> _Exercise goal_: Count every line in the following listing that contains "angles", then report that count with nothing added.

> _Dataset content_:
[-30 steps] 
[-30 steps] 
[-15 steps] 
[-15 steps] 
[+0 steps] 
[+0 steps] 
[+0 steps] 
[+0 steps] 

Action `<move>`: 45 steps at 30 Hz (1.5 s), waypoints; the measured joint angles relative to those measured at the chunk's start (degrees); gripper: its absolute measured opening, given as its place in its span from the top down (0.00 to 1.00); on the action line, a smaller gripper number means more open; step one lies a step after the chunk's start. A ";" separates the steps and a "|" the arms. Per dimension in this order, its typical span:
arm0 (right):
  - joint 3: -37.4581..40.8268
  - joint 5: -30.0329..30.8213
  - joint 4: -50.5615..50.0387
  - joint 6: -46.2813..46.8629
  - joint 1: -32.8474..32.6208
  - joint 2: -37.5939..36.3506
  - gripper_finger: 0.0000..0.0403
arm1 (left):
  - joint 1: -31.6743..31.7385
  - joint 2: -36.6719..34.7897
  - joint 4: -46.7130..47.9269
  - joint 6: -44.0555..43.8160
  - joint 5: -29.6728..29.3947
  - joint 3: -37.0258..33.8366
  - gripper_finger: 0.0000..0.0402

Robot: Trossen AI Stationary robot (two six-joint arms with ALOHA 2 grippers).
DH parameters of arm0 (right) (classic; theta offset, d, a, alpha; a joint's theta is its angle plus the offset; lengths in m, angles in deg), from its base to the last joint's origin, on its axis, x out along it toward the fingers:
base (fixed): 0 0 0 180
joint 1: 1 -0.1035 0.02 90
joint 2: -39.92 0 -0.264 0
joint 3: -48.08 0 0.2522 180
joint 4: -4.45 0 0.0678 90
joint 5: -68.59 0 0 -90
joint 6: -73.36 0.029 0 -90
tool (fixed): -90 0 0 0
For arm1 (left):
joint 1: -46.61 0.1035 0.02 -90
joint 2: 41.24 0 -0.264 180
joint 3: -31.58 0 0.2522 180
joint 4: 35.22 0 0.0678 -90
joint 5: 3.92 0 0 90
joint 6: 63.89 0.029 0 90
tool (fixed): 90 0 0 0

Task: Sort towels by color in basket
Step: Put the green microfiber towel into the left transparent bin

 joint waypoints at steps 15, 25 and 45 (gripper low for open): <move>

> _Your solution_: 2